In a dramatic market movement, Siren (SIREN) has surged 282.1% in the past 24 hours, climbing from $0.13232 to $0.521092 as of April 5, 2026, according to real-time market data.
The token’s explosive rally has been accompanied by exceptional trading volume of $277,999,974, signaling intense market activity and significant trader interest. The price spike pushed Siren’s market capitalization to $369.5 million, representing a 273% increase and elevating the token to rank #112 among all cryptocurrencies.
Siren reached an intraday high of $0.748718 during the rally before settling at current levels. The token’s low point in the 24-hour period was $0.13232, marking an impressive recovery and sustained upward momentum throughout the trading session.
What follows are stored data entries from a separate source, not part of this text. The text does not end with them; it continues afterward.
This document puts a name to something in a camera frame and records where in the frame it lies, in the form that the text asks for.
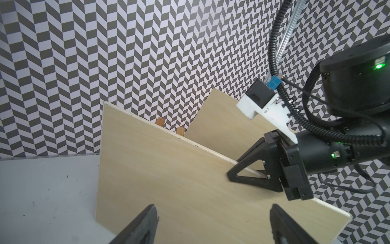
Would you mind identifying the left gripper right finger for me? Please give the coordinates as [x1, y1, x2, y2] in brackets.
[270, 204, 317, 244]

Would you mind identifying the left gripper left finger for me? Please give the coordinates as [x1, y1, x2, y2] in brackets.
[110, 204, 159, 244]

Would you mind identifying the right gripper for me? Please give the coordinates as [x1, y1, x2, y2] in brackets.
[226, 130, 314, 201]

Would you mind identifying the plywood board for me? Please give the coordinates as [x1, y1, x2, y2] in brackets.
[184, 88, 276, 160]
[95, 102, 351, 244]

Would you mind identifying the wooden easel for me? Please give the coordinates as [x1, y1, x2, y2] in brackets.
[154, 117, 185, 136]

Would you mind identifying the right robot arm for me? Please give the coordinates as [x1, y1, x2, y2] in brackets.
[226, 1, 390, 200]

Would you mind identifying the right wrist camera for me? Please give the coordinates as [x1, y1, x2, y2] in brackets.
[236, 75, 298, 144]
The current price of $0.521092 represents a significant milestone for SIREN holders, though it remains 85.5% below its all-time high of $3.61 recorded on March 22, 2026. Conversely, the token has gained an extraordinary 1,882% from its all-time low of $0.02634736 set on March 11, 2025.
Despite the impressive 24-hour performance, Siren has experienced significant volatility in recent weeks. The 7-day chart shows a 69.1% decline, suggesting the current surge may represent a sharp reversal from recent bearish pressure. The 30-day performance shows a modest 9.3% gain, indicating mixed medium-term sentiment.
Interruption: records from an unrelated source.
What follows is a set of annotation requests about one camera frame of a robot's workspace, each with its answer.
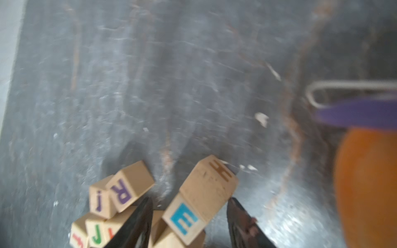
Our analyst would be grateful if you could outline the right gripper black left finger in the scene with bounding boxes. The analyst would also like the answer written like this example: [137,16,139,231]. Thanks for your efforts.
[104,197,154,248]

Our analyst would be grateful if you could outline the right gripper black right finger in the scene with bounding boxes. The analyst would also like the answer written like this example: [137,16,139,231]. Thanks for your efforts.
[226,197,276,248]

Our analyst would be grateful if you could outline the wooden block letter R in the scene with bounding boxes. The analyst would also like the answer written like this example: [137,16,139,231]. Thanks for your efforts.
[105,160,155,213]

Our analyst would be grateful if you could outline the wooden block letter E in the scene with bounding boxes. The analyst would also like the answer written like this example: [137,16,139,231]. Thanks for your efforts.
[162,155,239,245]

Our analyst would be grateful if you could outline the pile of wooden letter blocks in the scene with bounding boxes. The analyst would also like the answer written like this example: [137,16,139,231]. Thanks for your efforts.
[148,210,206,248]

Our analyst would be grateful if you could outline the wooden block letter j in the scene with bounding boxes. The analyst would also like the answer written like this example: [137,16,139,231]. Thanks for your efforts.
[89,175,117,219]

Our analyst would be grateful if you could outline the wooden block red letter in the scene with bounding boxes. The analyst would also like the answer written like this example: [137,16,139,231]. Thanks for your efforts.
[69,213,94,248]

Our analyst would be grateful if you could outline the wooden block green J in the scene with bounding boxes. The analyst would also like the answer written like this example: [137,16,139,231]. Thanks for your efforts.
[85,213,137,248]

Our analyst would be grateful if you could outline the orange shark plush toy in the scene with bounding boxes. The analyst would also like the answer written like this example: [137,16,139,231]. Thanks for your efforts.
[313,97,397,248]
Short-term data reveals some cooling momentum, with the token down 1.96% in the past hour, potentially indicating profit-taking following the explosive rally.
Siren currently has a circulating supply of 728,213,811 tokens, representing approximately 72.8% of its maximum supply of 1 billion tokens. The fully diluted valuation matches the current market cap at $369.5 million, as all circulating tokens are accounted for in the current supply metrics.
The exceptional trading volume relative to market cap—approximately 75% of total market capitalization traded in 24 hours—indicates highly active participation and liquidity. This level of volume typically suggests either major news catalysts, whale accumulation, or coordinated trading activity.
Traders should exercise caution given the magnitude of the price movement and recent 7-day decline. Such dramatic rallies often experience significant volatility and potential retracements as early buyers take profits.
Market participants should conduct thorough research and implement appropriate risk management strategies when considering positions in assets experiencing such extreme price movements.